The graphs report several key insights about which events pose the largest threats:

  • Tornados are by far the most common disaster associated with death or injury.
  • Hurricanes and floods, while not being associated with significant fatalities, lead to a high number of injuries on average (400 and 498 injuries, respectively.)
  • Heatwaves, flooding, and tsunamis, all which occur considerably less frequently than tornados, are responsible for a high number of deaths when they do occur.


Now we’ll examine which events had the most impactful economic consequences. Let’s combine the propsum and cropsum data frames to create graphs based on one data frame. We’ll add factor identifiers for “Property” and “Crop” so we can distinguish the ggplot facets.


propsum$type <- as.factor("Property")
cropsum$type <- as.factor("Crop")
alldamage <- rbind(head(propsum,30),head(cropsum,30))


dmgplot1 <- ggplot(alldamage[1:60,],aes(x=EVTYPE,y=total/1000000000,width=.7))+
    geom_bar(stat="identity")+
    xlab("Event Type")+
    ylab("Total Damage (in Billions of Dollars)")+
    theme(axis.text.x  = element_text(angle=-90, hjust=0.5, vjust=0.5,size=10,colour="black"))+
    theme(axis.title.y  = element_text(size=10,colour="black"))+
    theme(axis.title.x  = element_text(size=10,colour="black"))+
    facet_grid(type ~.)+
        theme(strip.background = element_rect(fill="orange"))+
    scale_x_discrete(limits=c("DROUGHT","FLOOD","HURRICANE/TYPHOON","STORM SURGE","TORNADO","HURRICANE","TROPICAL STORM","WINTERSTORM","RIVERFLOOD","RIVER STORM"))

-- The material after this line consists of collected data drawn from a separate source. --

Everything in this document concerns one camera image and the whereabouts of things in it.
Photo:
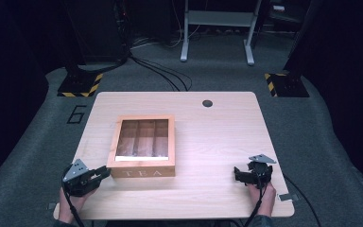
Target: black base
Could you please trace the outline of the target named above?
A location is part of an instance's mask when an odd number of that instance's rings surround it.
[[[272,96],[309,97],[300,78],[293,80],[285,74],[265,74],[265,78]]]
[[[79,73],[77,77],[69,74],[58,89],[58,96],[92,96],[102,78],[100,73]]]

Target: wooden box
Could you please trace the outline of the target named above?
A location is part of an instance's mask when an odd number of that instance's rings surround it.
[[[174,177],[174,116],[119,116],[107,168],[114,178]]]

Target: gray carpet
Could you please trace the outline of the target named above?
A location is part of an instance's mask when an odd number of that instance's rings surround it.
[[[245,37],[205,37],[190,42],[188,62],[180,62],[182,44],[151,44],[131,50],[133,56],[162,64],[190,77],[191,91],[256,93],[280,165],[310,200],[322,226],[363,226],[363,178],[337,140],[327,107],[316,88],[302,78],[309,98],[272,97],[265,73],[282,73],[292,45],[289,35],[262,34],[253,50],[255,65],[246,64]],[[88,69],[104,65],[86,66]],[[50,202],[58,201],[60,177],[78,147],[92,97],[58,97],[66,72],[46,75],[49,92],[22,139],[0,168],[0,226],[51,226]],[[180,88],[182,85],[172,79]],[[133,61],[105,73],[98,92],[172,91],[159,75]],[[85,105],[80,124],[66,124],[76,105]],[[290,183],[295,214],[275,218],[276,226],[317,226],[303,196]],[[96,221],[104,226],[106,221]],[[202,220],[173,220],[170,226],[201,226]],[[118,222],[118,226],[131,226]]]

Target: yellow and black hazard tape
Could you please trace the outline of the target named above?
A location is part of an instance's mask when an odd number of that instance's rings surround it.
[[[58,96],[68,96],[68,97],[75,97],[75,96],[93,96],[96,89],[98,89],[99,82],[102,79],[102,74],[96,76],[93,86],[91,87],[90,91],[85,93],[74,93],[74,92],[58,92]]]
[[[268,84],[268,88],[270,91],[270,94],[272,96],[278,96],[278,94],[276,93],[276,89],[275,89],[275,85],[272,82],[271,76],[286,76],[286,74],[265,74],[265,79],[267,80],[267,84]]]

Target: human arm
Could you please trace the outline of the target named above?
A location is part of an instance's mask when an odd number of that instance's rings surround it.
[[[86,195],[82,197],[70,197],[70,202],[73,204],[73,206],[76,208],[76,210],[79,212],[82,207],[84,206],[84,203],[87,201],[87,199],[95,193],[95,190],[87,193]],[[72,214],[72,211],[70,210],[70,205],[67,202],[67,199],[64,196],[63,189],[60,189],[60,206],[59,206],[59,217],[58,220],[55,221],[54,227],[70,227],[74,226],[72,225],[73,220],[75,217]]]
[[[260,190],[253,184],[248,184],[248,189],[251,195],[252,206],[255,207],[260,197]],[[261,206],[254,219],[252,220],[252,227],[272,227],[272,219],[270,218],[275,204],[276,189],[272,183],[269,182],[267,187],[263,188],[264,196],[262,197]]]

dmgplot2 <- ggplot(alldamage[1:60,],aes(x=EVTYPE,y=mean/1000000000,width=.7))+
        geom_bar(stat="identity")+
        xlab("Event Type")+
        ylab("Mean Damage (in Billions of Dollars)")+
        theme(axis.text.x  = element_text(angle=-90,size=7.5,colour="black"))+
        theme(axis.title.y  = element_text(size=10,colour="black"))+
        theme(axis.title.x  = element_text(size=10,colour="black"))+
        facet_grid(type ~.)+
        theme(strip.background = element_rect(fill="green"))+
        scale_x_discrete(limits=c("HEAVY RAIN/SEVERE WEATHER","HURRICANE/TYPHOON","STORM SURGE","TORNADOES, TSTM WIND, HAIL","SEVERE THUNDERSTORM","HURRICANE OPAL","STORM SURGE/TIDE","RIVER FLOOD","HURRICANE","FLOOD"))


Now we can arrange the two graphs together for the final figure 3:


grid.arrange(dmgplot1,dmgplot2,ncol=2,main="Total and Mean Economic Damages for Costliest Events (Fig. 3)")


A few conclusions about the nature of economic damages:

  • Property damages largely outweigh agricultural damages in the United States. Total crop damages amount to less than 25 billion dollars since 1951, whereas property damages exceed 250 billion.
  • Flooding and Storms are two categories which accounted for the most property damages since 1951. (Note that the dataset employs several descriptors for hurricanes and flooding.)
  • Drought is the leading cause of agricultural damage, accounting for about half of all dollars in damages since 1951, but the mean drought occurance only costs $20,000, which reasons that drought events occur often.